Paying attention to smartphone CMOS sensors has been one of the things we've been doing for a while now in our smartphone reviews, and today OmniVision announced details about their upcoming 16 MP CMOS sensors. The announcement details two upcoming 16 MP CMOSes, the OV16820 and OV16825, which differ only in their packaging (Ceramic LGA for for OV16820 and raw die form for OV16825). Both are are 16 MP with an active area of 4608 x 3456, with 1.34µm square pixels built on OmniVision's OmniBSI-2 pixel structure.

This is slightly smaller than the 1.4µm we've seen in other OV and Samsung sensors, but still much larger than upcoming 1.1 or 1.2 µm based designs. The result is that OV's 16 MP sensor should deliver similar sensitivity as current 1.4µm based sensors - there should be a minimal increase in noise over other BSI-2 based OmniVision sensors. The tradeoff is that the OV1682x is a bit bigger than the smartphone sensors out right now, at 1/2.3", which will necessitate new optical designs or a system with longer throw (thickness).
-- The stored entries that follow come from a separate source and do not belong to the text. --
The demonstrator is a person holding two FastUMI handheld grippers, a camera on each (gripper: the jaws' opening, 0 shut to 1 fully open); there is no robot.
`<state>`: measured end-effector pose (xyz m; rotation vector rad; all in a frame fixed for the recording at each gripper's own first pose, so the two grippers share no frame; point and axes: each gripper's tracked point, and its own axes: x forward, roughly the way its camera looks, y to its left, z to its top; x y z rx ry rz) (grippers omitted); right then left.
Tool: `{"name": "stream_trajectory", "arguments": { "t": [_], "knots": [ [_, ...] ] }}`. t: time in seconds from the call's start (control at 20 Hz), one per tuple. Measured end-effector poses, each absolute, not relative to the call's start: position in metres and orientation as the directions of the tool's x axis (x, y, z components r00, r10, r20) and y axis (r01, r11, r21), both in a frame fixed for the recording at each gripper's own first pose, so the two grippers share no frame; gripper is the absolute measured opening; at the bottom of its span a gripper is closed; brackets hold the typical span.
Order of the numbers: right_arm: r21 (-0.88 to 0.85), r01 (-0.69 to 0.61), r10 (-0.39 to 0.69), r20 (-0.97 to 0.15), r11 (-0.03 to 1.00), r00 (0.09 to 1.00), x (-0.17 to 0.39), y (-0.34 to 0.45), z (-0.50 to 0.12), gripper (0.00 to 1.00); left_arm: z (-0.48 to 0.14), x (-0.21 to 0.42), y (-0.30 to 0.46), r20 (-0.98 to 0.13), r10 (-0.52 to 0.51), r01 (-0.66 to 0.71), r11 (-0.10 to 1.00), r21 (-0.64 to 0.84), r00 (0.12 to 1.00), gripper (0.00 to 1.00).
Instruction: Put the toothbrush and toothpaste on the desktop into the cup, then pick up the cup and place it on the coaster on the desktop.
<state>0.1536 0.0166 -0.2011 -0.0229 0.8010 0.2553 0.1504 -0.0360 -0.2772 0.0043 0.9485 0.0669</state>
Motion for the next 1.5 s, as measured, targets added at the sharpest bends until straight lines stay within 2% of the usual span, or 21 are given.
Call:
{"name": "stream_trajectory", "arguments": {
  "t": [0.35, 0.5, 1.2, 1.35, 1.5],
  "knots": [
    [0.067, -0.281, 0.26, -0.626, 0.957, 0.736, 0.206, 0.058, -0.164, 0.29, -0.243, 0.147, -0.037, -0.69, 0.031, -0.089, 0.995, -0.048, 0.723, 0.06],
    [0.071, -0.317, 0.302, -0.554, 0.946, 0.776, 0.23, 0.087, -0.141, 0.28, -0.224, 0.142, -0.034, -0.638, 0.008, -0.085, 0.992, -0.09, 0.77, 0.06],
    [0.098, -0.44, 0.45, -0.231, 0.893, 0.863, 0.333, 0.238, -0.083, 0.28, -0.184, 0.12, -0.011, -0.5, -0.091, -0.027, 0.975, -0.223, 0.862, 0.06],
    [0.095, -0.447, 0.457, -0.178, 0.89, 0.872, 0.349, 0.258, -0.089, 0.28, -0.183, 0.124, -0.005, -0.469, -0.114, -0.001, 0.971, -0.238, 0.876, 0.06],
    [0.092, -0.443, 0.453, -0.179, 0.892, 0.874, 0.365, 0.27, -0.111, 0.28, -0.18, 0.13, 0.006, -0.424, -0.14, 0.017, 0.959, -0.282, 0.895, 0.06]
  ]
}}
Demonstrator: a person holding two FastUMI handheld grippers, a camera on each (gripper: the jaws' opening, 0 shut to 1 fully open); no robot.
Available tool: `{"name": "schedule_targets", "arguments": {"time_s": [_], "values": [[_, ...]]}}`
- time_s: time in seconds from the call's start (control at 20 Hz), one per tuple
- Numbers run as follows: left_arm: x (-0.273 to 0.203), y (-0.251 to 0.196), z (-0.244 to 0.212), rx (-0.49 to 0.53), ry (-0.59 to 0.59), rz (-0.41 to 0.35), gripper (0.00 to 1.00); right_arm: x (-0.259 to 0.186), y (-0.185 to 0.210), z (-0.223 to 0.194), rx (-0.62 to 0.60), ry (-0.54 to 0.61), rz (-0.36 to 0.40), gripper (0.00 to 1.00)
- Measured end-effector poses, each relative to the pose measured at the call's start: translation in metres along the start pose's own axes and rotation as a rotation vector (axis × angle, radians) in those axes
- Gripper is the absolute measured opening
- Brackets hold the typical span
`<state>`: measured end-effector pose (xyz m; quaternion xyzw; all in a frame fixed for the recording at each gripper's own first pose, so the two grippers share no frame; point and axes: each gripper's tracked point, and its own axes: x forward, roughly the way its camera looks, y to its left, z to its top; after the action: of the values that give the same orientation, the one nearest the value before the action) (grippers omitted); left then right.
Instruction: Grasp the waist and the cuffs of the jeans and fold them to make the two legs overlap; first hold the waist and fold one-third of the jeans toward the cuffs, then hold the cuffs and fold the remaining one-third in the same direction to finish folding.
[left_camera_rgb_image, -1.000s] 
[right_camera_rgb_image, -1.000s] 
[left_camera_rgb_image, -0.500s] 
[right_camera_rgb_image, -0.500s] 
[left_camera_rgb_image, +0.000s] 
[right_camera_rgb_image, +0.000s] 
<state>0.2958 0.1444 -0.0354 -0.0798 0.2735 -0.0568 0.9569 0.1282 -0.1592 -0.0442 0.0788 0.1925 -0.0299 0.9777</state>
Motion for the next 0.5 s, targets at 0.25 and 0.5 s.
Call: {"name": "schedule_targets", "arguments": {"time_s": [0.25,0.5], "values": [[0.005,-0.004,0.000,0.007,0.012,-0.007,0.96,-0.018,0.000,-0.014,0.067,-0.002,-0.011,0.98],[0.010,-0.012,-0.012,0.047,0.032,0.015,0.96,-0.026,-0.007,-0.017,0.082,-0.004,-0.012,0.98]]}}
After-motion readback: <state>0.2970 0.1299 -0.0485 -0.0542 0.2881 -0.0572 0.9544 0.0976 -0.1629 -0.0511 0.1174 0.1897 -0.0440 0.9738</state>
Probably one of the other headlining features is inclusion of 60 FPS video capture at 4K2K (3840 x 2160) and QFHD (3840 x 2160 - Quad Full HD) or full frame output at 30 FPS. The usual caveats still apply though - you still need an ISP and video encoder capable of handling the 8 lanes of MIPI output and all that data. We've already seen some smartphones moving to very high resolution CMOS sensors, like the HTC TItan II's 16 MP camera or the Nokia PureVision 808 at 41 MP. The OV1682x family is targeted both at high end smartphones and digital video / still cameras, and will enter production in the fourth quarter of 2012. Samsung also has a similarly specced 16 MP 1/2.3" 1.34 µm sensor in the S5K2P1 which is currently in production.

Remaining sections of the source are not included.